After locating the line that contains "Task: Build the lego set" in the data below, set down exactly that line and each one after it through the line that contains "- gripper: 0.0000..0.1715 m", and nothing more.

=== Records provided ===

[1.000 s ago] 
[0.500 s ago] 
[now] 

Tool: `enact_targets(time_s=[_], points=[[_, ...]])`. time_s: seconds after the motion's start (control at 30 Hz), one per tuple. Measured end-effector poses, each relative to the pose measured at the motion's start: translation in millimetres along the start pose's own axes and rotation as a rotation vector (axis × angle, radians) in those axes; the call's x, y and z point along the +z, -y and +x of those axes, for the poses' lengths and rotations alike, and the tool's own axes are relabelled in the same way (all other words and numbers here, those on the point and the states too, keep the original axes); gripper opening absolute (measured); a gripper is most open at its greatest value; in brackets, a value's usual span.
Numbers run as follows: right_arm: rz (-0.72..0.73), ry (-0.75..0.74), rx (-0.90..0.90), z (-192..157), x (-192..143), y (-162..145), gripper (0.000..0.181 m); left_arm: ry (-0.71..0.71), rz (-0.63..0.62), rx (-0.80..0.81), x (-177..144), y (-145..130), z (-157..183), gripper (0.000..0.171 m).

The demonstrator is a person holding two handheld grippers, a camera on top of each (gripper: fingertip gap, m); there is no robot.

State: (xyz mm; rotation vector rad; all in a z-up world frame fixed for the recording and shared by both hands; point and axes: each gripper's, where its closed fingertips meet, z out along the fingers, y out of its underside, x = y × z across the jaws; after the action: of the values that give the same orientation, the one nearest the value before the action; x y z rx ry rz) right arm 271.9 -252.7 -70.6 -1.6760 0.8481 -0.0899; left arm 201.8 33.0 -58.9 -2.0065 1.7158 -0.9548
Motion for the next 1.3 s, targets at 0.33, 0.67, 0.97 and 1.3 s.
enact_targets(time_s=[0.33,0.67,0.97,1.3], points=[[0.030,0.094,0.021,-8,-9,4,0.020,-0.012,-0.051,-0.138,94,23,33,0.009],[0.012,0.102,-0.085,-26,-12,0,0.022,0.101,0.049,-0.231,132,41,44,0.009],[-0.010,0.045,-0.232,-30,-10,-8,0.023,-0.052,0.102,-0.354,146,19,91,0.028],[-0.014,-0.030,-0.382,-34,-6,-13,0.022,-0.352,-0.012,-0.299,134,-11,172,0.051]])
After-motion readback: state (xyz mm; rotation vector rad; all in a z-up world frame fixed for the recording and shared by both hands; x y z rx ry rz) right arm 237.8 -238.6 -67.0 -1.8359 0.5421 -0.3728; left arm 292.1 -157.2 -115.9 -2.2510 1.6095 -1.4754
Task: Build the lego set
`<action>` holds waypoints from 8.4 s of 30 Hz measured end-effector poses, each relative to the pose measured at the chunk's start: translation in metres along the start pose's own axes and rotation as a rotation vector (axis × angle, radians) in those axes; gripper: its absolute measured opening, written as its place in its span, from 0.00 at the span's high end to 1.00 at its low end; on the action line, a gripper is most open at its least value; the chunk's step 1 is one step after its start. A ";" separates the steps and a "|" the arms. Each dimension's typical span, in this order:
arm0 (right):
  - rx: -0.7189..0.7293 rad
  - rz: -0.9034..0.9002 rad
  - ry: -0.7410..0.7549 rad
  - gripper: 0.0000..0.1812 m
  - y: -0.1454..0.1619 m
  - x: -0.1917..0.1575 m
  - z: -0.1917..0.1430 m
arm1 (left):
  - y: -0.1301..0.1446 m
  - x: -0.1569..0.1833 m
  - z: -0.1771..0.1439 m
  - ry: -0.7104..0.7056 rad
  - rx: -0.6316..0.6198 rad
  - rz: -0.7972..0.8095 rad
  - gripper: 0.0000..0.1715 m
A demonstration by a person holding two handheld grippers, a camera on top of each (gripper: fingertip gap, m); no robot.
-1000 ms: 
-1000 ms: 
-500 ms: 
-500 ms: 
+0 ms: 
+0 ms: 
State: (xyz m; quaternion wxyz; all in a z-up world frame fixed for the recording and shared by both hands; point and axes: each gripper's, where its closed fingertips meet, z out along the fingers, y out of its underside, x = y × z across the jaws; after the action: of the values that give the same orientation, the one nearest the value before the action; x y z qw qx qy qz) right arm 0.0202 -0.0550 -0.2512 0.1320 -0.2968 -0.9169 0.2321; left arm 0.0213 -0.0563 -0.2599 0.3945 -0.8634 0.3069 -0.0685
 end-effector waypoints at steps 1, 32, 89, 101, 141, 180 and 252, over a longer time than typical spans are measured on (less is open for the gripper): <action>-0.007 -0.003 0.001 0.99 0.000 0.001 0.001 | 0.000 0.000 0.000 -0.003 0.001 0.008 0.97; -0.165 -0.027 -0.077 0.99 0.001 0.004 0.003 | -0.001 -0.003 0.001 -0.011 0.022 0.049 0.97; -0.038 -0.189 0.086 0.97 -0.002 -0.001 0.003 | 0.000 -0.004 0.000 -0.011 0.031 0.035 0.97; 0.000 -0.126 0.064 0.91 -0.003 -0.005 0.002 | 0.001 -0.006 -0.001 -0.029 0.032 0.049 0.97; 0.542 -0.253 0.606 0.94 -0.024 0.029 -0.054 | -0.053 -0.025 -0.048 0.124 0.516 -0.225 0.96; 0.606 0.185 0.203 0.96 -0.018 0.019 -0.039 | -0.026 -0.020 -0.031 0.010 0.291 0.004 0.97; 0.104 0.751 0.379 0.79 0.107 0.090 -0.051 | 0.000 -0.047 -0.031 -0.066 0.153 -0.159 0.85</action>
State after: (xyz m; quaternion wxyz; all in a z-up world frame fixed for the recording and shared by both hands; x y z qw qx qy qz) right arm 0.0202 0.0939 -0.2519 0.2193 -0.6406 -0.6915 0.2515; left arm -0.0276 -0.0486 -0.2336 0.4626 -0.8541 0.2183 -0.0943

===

[Response area]
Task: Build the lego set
`<action>` holds waypoints from 8.4 s of 30 Hz measured end-effector poses, each relative to the pose measured at the chunk's start: translation in metres along the start pose's own axes and rotation as a rotation vector (axis × angle, radians) in those axes; gripper: its absolute measured opening, written as its place in its span, from 0.00 at the span's high end to 1.00 at its low end; on the action line, a gripper is most open at its least value; the chunk's step 1 is one step after its start. A ";" separates the steps and a "|" the arms. Each dimension's typical span, in this order:
arm0 (right):
  - rx: -0.7189..0.7293 rad
  - rz: -0.9034..0.9002 rad
  - ry: -0.7410..0.7549 rad
  - gripper: 0.0000..0.1812 m
  - y: -0.1454..0.1619 m
  - x: -0.1917..0.1575 m
  - z: -0.1917..0.1430 m
arm1 (left):
  - y: -0.1301..0.1446 m
  - x: -0.1569..0.1833 m
  - z: -0.1771..0.1439 m
  - ry: -0.7104..0.7056 rad
  - rx: -0.6316..0.6198 rad
  - rz: -0.7972..0.8095 rad
  - gripper: 0.0000..0.1715 m

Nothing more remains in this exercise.